We travel more and more, further and further. There is practically no such place in the world that a determined traveler is unable to reach. Airline tickets and last-minute offers are becoming more and more affordable, and our travel appetites are reaching ever more exotic places.
However, all this makes us more vulnerable to various types of tropical diseases and contact with local, foreign pathogens. Therefore, the risk of catching some unusual ailment during such long expeditions increases.
It can endanger not only our health, but in some cases even life.
So what to do to protect yourself from tropical diseases?
The best and most effective way is to create our own defense line against foreign microbes. We can acquire it through preventive vaccinations, they are currently the most effective preventive measure.
Protective vaccines use the completely natural ability of the human body to produce antibodies that recognize, fight and remember all pathogens. Sometimes such memory is for life, sometimes for 10 years, after which the dose of a given vaccine needs to be repeated.
Where can I find information on vaccinations for travelers?
Before leaving, check first on the NHS website the situation in the country to which you are planning to go, in terms of epidemiology (it is also worth reading our article on tourist directions which should be avoided for various reasons).
Secondly, you can go to a family doctor or to a more specialized travel medicine clinic to get information on mandatory and recommended vaccinations.

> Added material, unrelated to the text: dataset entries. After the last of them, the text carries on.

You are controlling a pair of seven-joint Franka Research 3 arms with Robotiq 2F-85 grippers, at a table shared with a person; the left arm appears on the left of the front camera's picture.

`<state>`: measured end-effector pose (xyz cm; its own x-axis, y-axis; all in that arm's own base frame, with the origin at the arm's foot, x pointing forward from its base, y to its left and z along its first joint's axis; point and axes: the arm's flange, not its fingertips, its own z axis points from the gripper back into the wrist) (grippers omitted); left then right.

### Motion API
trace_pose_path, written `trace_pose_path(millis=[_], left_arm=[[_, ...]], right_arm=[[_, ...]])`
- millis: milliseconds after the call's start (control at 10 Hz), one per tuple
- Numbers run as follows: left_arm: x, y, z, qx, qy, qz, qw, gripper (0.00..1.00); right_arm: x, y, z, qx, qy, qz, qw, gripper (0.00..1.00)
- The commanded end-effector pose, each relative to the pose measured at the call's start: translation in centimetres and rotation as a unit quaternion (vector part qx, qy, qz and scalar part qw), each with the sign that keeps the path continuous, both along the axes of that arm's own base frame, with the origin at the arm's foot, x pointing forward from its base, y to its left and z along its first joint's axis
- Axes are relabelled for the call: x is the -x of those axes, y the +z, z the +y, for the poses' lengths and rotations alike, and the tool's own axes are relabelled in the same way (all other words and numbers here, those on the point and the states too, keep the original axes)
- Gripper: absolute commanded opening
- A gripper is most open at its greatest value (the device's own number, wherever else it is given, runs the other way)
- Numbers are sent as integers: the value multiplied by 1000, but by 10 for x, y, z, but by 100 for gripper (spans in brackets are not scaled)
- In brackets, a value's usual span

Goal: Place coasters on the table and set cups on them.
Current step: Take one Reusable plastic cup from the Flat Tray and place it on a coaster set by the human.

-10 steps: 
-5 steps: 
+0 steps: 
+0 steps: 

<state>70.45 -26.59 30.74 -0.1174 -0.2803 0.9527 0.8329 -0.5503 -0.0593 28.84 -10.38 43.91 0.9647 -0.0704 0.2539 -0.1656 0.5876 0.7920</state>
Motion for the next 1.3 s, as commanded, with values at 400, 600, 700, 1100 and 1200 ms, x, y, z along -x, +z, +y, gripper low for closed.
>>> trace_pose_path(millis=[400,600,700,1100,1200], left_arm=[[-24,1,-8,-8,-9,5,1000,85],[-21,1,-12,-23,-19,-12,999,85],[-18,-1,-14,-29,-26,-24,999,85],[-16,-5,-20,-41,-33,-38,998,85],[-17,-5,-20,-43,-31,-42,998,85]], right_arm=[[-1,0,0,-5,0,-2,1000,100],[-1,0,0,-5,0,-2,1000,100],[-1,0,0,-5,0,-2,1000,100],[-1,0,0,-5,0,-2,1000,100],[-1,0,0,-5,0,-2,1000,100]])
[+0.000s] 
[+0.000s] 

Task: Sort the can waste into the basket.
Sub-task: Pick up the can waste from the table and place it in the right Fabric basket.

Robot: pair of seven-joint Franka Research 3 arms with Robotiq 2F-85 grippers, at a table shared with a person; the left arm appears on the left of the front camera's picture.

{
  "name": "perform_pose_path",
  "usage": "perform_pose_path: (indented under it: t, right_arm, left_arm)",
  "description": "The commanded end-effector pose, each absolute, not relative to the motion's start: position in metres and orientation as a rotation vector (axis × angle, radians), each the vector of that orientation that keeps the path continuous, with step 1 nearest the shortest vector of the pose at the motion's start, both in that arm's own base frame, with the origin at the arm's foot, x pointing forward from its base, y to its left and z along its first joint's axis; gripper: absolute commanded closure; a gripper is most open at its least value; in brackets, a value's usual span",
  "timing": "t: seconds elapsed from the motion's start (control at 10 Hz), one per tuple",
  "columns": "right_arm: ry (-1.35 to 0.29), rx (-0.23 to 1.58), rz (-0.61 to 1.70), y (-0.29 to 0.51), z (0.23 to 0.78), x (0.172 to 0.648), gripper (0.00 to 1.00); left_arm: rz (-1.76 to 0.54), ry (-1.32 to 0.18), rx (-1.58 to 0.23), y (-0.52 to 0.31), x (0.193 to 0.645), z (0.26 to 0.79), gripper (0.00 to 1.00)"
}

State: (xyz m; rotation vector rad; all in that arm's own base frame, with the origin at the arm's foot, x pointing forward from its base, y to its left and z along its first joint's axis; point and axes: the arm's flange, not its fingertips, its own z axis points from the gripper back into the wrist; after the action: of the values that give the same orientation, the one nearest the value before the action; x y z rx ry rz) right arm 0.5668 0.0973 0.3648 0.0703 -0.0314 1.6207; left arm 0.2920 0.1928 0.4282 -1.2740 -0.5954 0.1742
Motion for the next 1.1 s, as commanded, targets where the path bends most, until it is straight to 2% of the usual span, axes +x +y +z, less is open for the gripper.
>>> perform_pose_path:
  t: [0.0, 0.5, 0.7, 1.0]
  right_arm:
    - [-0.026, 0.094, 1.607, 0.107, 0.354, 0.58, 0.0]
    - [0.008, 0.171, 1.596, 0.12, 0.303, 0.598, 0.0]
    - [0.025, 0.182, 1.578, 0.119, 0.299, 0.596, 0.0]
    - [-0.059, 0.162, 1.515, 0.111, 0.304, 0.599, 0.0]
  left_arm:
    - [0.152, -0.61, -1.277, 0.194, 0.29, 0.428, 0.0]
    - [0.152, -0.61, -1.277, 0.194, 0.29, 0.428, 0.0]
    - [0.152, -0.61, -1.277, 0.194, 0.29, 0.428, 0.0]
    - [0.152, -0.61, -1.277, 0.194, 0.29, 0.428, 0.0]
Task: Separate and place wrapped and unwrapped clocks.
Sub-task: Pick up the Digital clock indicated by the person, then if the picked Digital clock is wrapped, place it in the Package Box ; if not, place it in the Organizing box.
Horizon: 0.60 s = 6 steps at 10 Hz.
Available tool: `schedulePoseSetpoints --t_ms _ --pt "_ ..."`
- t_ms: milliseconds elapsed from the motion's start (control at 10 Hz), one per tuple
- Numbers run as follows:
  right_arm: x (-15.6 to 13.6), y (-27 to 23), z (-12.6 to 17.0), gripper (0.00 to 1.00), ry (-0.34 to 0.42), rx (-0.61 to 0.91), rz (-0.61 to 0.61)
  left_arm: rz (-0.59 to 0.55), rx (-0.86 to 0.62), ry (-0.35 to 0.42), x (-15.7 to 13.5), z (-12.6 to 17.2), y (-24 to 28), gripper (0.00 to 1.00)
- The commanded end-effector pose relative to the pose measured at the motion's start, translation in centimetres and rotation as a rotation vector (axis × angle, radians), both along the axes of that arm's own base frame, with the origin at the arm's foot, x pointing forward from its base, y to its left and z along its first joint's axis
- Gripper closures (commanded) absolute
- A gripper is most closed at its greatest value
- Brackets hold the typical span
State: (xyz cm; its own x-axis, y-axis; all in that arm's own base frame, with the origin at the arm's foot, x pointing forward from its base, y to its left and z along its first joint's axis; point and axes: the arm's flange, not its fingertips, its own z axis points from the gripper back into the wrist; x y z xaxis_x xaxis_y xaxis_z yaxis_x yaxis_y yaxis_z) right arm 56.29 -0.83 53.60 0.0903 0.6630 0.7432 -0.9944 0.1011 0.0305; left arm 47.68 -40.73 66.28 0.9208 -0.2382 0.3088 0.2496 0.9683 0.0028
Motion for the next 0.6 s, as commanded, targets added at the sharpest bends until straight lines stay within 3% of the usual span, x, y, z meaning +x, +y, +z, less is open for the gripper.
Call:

In this type of outpatient clinic there are usually doctors specializing in infectious diseases, tropical medicine or travel medicine who will lead the prevention against exotic pathogens.
However, you have to keep in mind the fact that you have to do it well in advance – at least six or eight weeks before the planned trip.
Some vaccinations are administered in several doses (usually two to three) at appropriate intervals. This allows the body to create the necessary defense antibodies in advance.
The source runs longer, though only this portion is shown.